20 May 2017

七年

跟Nicole十年前一起在同一個報社做實習生,我進去開始實習生涯的時候她的已經過了一半;當時那個組的senior包括主管都不喜歡她,覺得她作爲實習生卻事事計較,他們只希望日子一到就送她走,當然,她也是日日計算時間希望快些離開那個煉獄。

我之後與她一直有聯絡,這點讓知情的人甚爲驚訝。她是一個受英語教育的人,不喜歡中文也覺得很多中文人的思想迂腐。很多所謂自我的想法的她,因此跟一班長期在純中文環境的人是會有很多想法上的差異和摩擦。

昨晚的一聚説了整年才成行,我倆屈指一算都至少有7年沒見面;時間溜走得這麽快,我們都始料未及。
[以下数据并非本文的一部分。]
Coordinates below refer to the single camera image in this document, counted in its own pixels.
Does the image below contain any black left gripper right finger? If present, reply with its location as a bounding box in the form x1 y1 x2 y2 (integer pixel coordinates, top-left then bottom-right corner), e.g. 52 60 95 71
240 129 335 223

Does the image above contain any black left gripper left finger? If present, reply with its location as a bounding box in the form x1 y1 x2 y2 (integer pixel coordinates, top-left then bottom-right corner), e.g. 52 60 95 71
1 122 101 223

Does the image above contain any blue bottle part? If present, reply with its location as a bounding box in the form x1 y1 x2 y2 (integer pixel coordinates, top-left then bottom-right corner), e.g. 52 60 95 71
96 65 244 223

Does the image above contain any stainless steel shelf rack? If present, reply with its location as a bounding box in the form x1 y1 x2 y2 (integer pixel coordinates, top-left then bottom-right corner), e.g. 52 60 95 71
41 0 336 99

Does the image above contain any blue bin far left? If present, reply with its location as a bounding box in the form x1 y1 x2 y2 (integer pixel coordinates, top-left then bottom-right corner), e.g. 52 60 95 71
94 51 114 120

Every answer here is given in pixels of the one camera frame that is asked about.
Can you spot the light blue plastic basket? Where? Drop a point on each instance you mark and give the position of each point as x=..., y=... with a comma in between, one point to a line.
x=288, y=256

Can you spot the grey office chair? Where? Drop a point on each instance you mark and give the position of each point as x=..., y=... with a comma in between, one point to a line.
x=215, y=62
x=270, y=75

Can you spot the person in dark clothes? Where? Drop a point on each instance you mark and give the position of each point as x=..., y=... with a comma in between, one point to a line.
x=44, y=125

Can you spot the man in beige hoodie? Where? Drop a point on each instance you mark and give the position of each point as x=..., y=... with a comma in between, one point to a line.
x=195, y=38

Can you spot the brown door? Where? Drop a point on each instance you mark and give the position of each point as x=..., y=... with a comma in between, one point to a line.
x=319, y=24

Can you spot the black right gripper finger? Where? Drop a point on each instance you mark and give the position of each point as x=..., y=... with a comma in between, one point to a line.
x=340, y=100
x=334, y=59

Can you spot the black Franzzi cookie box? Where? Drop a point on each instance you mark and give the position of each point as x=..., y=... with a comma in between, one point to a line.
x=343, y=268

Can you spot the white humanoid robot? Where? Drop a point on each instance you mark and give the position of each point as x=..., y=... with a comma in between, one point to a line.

談彼此在這七年的生活,幾乎是話匣子一打開就関不上;7年的生活和經歷,好像就讓我們都濃縮了在三、四個小時,我們都一起長胖了許多,工作的轉變,與家人的相處。好像就因爲這個7年的間隔,很多話也就不妨直説,也很放心地說。因爲這是個熟悉卻也不很熟悉的朋友,有著差不多的人生軌跡,經歷了照顧生病的父和母時候的那種折騰和煎熬。那個心情崩潰的骨節點也幾近像平行交錯的發生在接近的時段。

她去年剛結婚,現在更篤信佛教。很相信前世今生,很相信今生的一切是前世的因,今世的果,而今世除了償還也是爲了修來世的福。聼她說著説著,關於生活的經歷和宗教給她的安定。

我突然覺得我們所有信仰都其實源于自身,所有來到身邊的人事物,也都因爲我們自身的氣場才吸引而來。自身的修養和氣度決定你面對什麽、如何處理已經你會得到什麽,因而,很多事情豁然開朗明瞭。

她告訴我說,當實習生那段日子是她人生的一個低點。我笑了,沒答話。如果相信那段日子是個低點,那它就是了。七年改變的是我們的外型,但生活喂養了我們的視野和經歷,衹有人的本性以及性格是不會完全改變。